Being a cadet at the National Defence Academy is perhaps one of the most prestigious things any 18 years old can dream of but at the same time, it is also one of the most rigorous training regimes in the world for the age group.
As a first-termer in the academy, life initially is a smooth ride as you are allowed to settle in during the first three weeks. A period is known as the “Orientation Cadre”. It is during this time that we learn most of the academy lingo and gets accustomed to the daily routine. Once the orientation cadre ends, hell breaks loose and cadets gain first-hand experience as to why NDA cadets are called as the “lowest form of life on Earth for three years of their lives.”

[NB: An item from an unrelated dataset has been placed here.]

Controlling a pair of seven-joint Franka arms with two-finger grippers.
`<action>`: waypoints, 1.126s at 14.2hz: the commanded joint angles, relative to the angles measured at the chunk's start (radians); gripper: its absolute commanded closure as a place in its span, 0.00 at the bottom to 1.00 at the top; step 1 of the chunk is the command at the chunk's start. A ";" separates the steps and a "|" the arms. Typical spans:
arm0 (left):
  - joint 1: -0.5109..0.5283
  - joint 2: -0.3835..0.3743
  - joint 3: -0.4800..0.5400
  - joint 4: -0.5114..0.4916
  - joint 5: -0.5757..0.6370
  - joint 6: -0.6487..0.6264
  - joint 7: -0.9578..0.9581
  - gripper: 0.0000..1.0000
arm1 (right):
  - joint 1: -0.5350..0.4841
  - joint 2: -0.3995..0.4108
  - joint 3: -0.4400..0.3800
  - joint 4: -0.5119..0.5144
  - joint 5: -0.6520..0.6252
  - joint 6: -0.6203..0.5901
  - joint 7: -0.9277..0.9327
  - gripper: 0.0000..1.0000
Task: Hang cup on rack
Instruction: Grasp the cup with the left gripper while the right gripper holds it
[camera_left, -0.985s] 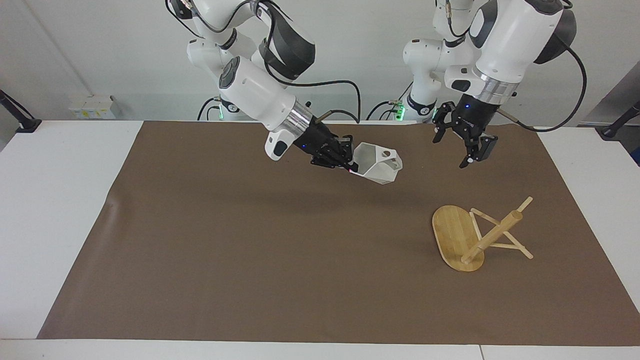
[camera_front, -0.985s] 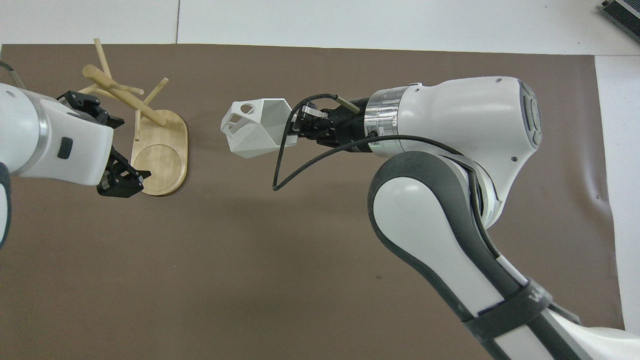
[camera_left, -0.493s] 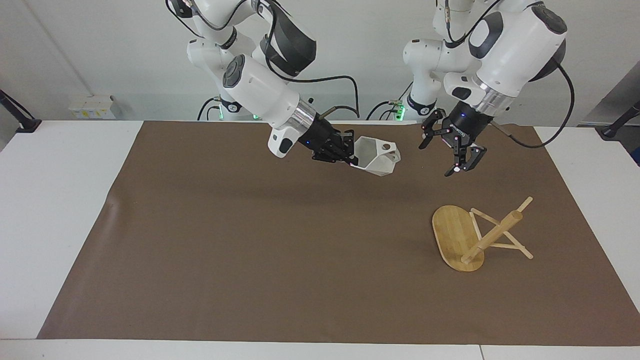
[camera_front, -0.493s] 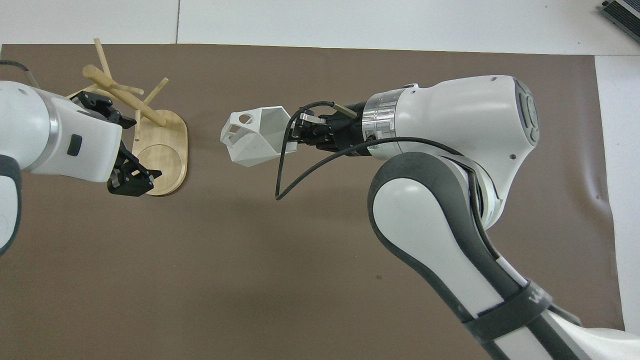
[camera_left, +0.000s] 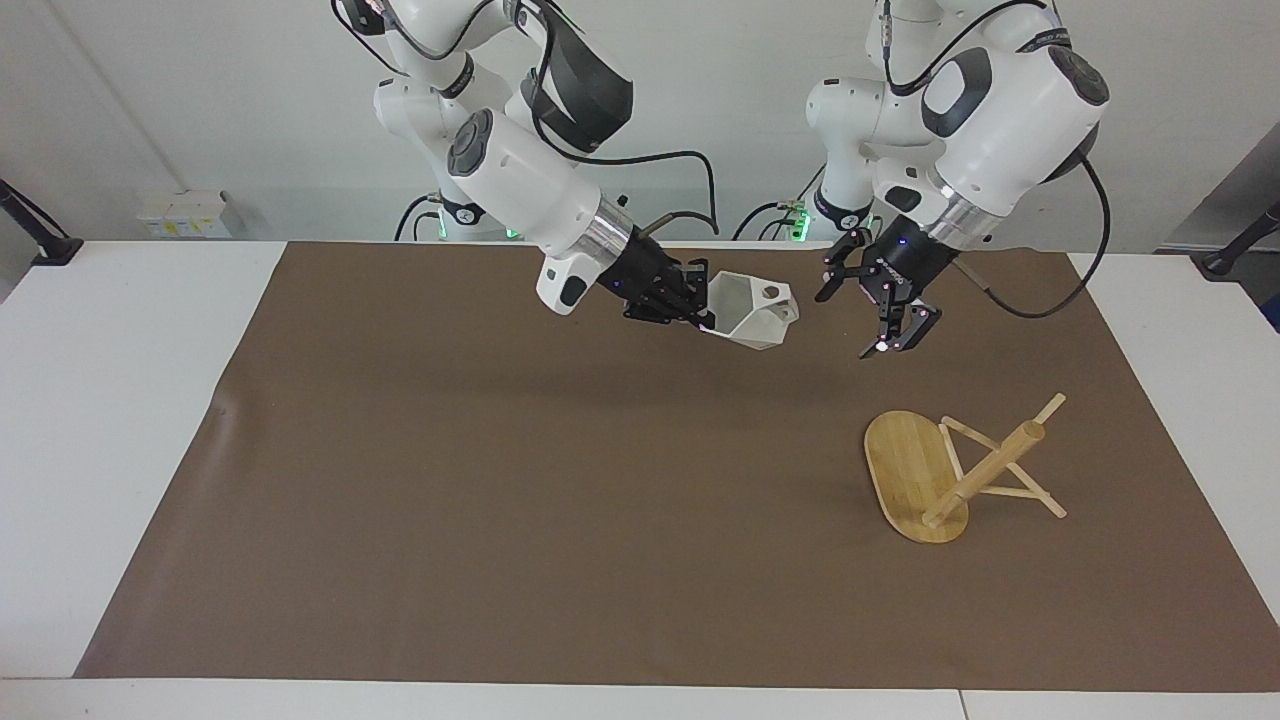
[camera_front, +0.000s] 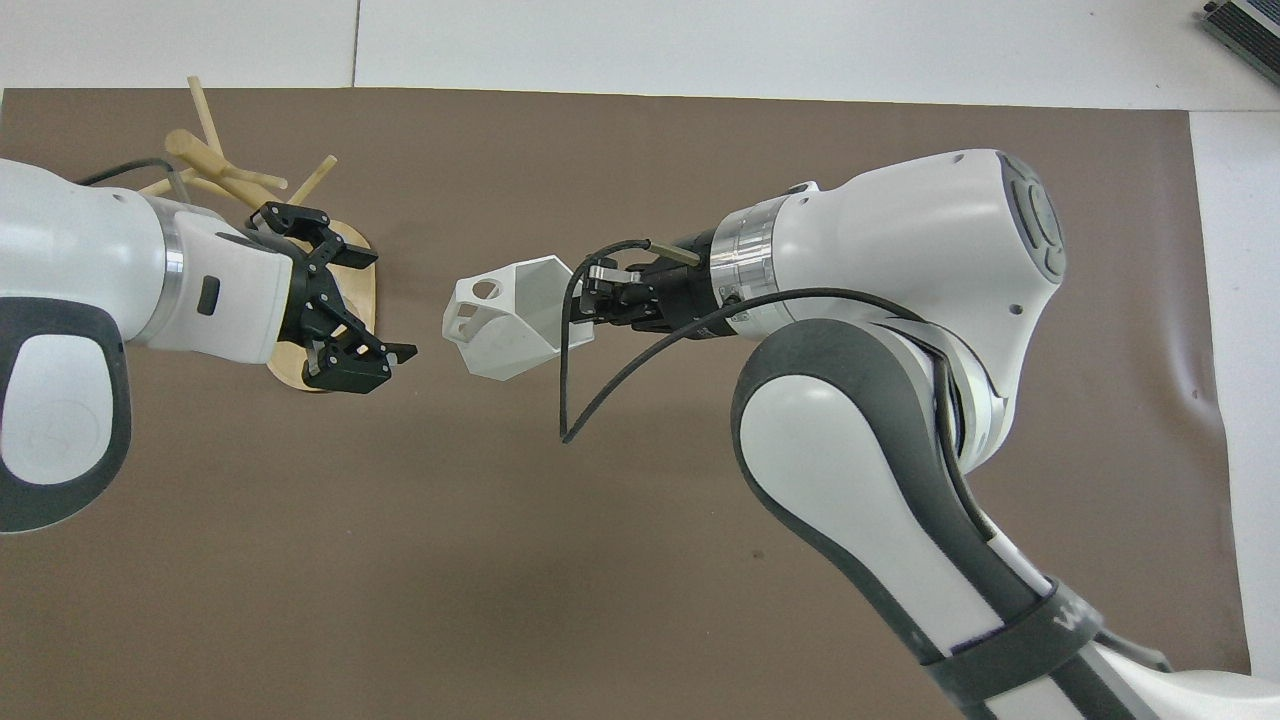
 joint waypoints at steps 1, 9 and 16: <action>-0.027 -0.040 0.010 -0.084 -0.094 0.069 0.076 0.00 | -0.006 -0.027 0.003 -0.025 -0.012 -0.005 -0.016 1.00; -0.047 0.009 0.010 -0.105 -0.261 0.131 0.253 0.00 | -0.006 -0.019 0.003 -0.016 0.009 0.036 -0.005 1.00; -0.059 0.025 0.010 -0.099 -0.349 0.135 0.281 0.00 | -0.003 -0.015 0.004 -0.014 0.080 0.119 0.010 1.00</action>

Of course, post the three years, they become the most respected form of life to walk the Earth. When I was a first-termer and my orientation cadre was about to end, we were given a feedback form. It had routine questions like, “Are you enjoying your stay?”, “Are you getting your meals on time?”, “Are you able to talk to your parents?” and so on. By this time we had realised that things at the academy worked in a different way, and most of my coursemates including me filled up the forms as if everything was perfectly fine.
However, there was one amongst us who felt that the time for breakfast was quite less, and he wrote a full page feedback as to how breakfast is the most important meal of the day, and how cadets are being deprived of it. Now, we were not aware of what exactly he had written but that evening after dinner, the Squadron Cadet Captain called all the first-termers to the battalion area and started making us do push-ups. The count never stopped, and we were physically dead within half an hour. At the far end of the battalion area, we could see our friend Deepak, who had written the long feedback rolling away to glory.

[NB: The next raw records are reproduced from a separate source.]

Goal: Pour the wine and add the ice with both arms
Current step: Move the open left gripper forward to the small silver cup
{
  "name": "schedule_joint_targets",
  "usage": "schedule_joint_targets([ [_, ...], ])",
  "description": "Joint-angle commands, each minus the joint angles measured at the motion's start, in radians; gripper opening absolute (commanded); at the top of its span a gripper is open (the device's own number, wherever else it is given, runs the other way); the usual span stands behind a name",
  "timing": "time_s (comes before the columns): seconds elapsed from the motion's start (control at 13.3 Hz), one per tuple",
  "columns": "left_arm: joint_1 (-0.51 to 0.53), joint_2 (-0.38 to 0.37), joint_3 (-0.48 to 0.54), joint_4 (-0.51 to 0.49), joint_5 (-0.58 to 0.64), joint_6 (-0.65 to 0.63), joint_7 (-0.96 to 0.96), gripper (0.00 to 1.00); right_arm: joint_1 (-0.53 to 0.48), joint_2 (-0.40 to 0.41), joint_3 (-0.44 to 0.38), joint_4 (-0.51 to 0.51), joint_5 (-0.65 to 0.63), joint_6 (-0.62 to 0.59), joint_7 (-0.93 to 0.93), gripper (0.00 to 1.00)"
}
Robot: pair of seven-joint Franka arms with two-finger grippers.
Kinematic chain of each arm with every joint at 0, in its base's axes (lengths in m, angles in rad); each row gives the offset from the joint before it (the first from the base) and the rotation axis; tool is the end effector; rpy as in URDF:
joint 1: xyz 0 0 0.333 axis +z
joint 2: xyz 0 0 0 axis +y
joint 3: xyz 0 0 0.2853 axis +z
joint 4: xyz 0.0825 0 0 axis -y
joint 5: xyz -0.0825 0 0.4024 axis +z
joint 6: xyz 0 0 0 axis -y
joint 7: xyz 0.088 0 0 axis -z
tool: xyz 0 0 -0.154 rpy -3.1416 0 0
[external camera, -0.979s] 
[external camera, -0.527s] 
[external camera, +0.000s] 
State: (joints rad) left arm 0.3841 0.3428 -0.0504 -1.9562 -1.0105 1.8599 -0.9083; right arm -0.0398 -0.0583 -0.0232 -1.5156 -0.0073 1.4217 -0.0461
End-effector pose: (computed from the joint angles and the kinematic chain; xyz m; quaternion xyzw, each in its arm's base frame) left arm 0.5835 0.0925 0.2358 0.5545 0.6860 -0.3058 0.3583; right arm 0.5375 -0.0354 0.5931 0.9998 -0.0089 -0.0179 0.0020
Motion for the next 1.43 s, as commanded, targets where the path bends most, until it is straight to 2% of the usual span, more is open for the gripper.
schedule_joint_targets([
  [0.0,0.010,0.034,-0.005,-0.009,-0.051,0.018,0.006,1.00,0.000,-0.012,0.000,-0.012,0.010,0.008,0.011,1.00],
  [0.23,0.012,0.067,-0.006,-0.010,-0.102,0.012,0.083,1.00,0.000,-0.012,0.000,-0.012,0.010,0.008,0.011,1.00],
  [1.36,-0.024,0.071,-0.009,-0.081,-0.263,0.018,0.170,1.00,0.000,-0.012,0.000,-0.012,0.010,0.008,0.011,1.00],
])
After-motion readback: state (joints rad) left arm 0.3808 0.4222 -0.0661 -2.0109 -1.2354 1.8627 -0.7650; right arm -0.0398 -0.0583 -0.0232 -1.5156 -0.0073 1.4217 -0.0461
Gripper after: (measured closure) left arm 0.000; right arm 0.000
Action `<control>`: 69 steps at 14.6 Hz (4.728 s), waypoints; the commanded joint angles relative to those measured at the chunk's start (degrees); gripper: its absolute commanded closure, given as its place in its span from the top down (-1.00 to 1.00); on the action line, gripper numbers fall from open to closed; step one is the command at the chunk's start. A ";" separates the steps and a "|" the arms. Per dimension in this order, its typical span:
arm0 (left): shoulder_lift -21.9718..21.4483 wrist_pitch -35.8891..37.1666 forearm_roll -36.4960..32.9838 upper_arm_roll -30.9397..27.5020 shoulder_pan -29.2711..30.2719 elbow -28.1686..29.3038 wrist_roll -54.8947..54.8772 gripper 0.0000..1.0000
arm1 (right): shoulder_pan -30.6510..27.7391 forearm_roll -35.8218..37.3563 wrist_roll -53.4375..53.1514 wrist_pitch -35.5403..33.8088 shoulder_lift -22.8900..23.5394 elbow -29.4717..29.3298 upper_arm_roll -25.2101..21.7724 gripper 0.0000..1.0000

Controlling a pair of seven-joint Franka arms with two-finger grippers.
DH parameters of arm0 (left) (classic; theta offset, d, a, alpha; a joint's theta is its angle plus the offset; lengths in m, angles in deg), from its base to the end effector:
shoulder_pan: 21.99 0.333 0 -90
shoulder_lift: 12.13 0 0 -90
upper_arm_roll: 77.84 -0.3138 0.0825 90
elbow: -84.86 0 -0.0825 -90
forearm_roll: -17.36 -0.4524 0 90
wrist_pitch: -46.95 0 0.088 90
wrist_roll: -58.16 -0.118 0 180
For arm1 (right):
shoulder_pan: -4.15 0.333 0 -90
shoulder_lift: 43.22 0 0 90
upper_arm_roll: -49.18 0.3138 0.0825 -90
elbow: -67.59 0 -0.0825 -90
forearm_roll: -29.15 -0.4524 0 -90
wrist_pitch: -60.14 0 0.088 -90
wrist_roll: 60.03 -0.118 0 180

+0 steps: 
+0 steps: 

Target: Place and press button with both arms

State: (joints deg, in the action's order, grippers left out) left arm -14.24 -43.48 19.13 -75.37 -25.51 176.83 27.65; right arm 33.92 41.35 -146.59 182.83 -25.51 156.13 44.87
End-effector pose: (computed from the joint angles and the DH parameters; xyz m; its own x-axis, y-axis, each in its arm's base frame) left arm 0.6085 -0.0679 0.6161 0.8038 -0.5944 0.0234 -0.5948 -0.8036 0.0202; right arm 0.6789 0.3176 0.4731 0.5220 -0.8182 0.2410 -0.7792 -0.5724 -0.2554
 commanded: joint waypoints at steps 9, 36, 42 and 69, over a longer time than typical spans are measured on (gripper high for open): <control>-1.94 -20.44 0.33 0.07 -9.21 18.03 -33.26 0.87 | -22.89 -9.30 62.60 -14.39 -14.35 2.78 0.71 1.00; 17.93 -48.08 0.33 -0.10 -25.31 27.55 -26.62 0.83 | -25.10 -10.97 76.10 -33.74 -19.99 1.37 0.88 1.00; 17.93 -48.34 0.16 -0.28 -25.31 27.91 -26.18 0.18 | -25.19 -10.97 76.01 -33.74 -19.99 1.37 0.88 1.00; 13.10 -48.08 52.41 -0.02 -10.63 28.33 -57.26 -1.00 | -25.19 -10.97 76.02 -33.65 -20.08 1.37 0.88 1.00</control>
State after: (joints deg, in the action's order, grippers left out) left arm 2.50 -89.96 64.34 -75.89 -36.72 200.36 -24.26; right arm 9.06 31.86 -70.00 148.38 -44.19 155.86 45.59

It was at that moment we realised that he must have written something and we are being punished for the same. After an hour or so, one of the seniors came in and jokingly asked, “Who wants more time for breakfast? Anybody else?”
We were all standing while Deepak was drenched in water and rolling around like a ball as he asked us. None of us replied. We were physically and mentally exhausted by now to even think of replying.
Now, most of you might be thinking that it was so cruel of someone to not allow more time to have breakfast. That is the thing about the academy, it teaches you the real meaning of privileges. As a junior, enjoying your meals is not a privilege but gradually after years of training when you become a fifth or sixth termer, you get all the time in the world. Each privilege has to be earned,
and nothing comes easy.
It might sound harsh but that is exactly how the academy turns boys into men. By the way, Deepak today flies the Sukhoi-30 and he is doing very well in his service.